Metadata: Jewish Museum Stockholm, assorted documents
Collection
- Country:
- Sweden
- Holding institution:
- Jewish Museum of Stockholm
- Holding institution (official language):
- Judiska museet
- Postal address:
- Själagårdsgatan 19, 111 31 Stockholm
- Phone number:
- +46 8 30 15 00
- Web address:
- www.judiskamuseet.se
- Email:
- info@judiskamuseet.se
- Reference number:
- JUD00355-JUD00383, JUD00388-JUD00392
- Title:
- Jewish Museum Stockholm, assorted documents
- Title (official language):
- Judiska museet: Övrigt
- Creator/accumulator:
- Jewish Museum Stockholm
- Date(s):
- 1917/1998
- Language:
- Swedish
- English
- German
- Extent:
- 1 linear metre (1 large box)
- Type of material:
- Textual material
- Photographic images
- Graphic material
- Physical condition:
- good
- Scope and content:
-
This collection constitutes assorted textual and photographic material related to Swedish Judaism from the late 18th to the late 20th century, collected by the Jewish Museum of Stockholm. Most notably, it contains various print material produced by Swedish Jews. These include select issues of the journal Israeliten (the predecessor of Judisk Tidskrift) from 1923 to 1926, select articles written by Chief Rabbi Marcus Ehrenpreis (1869-1951), as well as a selection of various Swedish and international newspapers related to the Second World War and Nazi persecution of the Jews. A significant number of the printed material alludes to the history of Jewish religious and everyday life in Sweden, including numerous booklets on Jewish holidays, synagogal services, calendars, and informational material on Swedish synagogues, textual interpretations, as well as booklets with musical notes.

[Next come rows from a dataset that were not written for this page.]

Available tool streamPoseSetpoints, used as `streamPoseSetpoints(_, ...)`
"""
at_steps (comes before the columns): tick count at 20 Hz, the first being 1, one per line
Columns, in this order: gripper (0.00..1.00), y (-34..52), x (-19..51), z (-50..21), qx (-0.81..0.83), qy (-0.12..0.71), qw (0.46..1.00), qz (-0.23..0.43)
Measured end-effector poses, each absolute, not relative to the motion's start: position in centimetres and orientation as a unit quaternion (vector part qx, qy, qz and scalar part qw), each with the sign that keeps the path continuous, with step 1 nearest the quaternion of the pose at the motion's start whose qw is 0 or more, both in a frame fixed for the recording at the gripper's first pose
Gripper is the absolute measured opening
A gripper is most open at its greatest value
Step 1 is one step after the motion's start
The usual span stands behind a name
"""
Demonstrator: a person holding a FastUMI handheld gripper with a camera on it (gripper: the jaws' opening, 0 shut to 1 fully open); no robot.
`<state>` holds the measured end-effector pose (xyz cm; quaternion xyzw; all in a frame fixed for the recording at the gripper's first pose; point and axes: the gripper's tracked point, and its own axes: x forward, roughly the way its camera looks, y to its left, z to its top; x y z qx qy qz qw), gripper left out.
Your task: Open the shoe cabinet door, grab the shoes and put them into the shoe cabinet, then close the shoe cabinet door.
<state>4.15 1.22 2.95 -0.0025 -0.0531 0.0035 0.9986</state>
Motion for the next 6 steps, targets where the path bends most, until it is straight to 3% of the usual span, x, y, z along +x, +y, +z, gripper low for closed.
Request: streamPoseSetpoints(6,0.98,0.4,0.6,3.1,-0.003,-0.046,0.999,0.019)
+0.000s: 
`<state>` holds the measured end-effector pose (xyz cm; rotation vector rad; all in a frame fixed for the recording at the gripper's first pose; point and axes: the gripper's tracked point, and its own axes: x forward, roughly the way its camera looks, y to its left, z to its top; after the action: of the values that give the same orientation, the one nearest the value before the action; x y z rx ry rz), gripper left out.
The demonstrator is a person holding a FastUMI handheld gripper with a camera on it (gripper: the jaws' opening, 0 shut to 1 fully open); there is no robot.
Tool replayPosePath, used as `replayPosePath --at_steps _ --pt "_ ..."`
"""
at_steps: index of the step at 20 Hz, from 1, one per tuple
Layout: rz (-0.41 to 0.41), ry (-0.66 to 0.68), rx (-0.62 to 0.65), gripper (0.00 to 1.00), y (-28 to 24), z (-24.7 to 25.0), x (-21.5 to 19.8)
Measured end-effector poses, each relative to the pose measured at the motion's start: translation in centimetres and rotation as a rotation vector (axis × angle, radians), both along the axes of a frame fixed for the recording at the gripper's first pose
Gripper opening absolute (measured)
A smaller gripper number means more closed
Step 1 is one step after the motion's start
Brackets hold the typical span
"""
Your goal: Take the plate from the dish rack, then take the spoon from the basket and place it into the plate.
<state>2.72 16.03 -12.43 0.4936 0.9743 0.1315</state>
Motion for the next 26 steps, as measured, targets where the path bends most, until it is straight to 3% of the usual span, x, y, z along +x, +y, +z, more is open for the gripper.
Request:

The history of Jewish communal and organisational life in Sweden is also well documented in the collection, with over 16 folders containing protocols, statutes, booklets, member registers and meeting excerpts from organisations such as the B’nai B’rith, the Israelite discussion association, the Hillel educational foundation, the Swedish Zionist Association, as well as of several Jewish associations in Stockholm, Göteborg, Malmö and Norrköping. Correspondences between key figures of these organisations and associations are also part of the collection, situated in various folders and dossiers, with Chief Rabbi Ehrenpreis’s exchanges during the war years consisting of a separate dossier. Additional material related to the genealogy of various Jewish individuals in Sweden, such as passports, visa applications, residence permits and parish registrations are also part of the collection. Apart from material on Swedish Judaism, the collection contains assorted documents (i.e. photographs, correspondences, posters and catalogues) on international Jewish communities, including the Jews of Lithuania and India. Letters, assorted articles, committee meetings and diffuse publications contain are also indicative of the relationship between the Jewish communities of Sweden and the land of Israel, at various stages and during key events of the 20th century.
Furthermore, the collection includes numerous documents related to the history and manifestations of antisemitism in Sweden, such as the nazi-affiliated magazines Tyska röster and Der Deutsche in Schweden that where in print prior to and during the Second World War. Other exhibitions hosted by the Jewish museum in the past are present in the collection in the form of photographs, brochures and exhibition programmes, among them the exhibitions “Jews in Sweden: 200 years” and “Jewish Stockholm”.
- Archival history:
- The collected material came into the museum’s collection between 1988 and 2019.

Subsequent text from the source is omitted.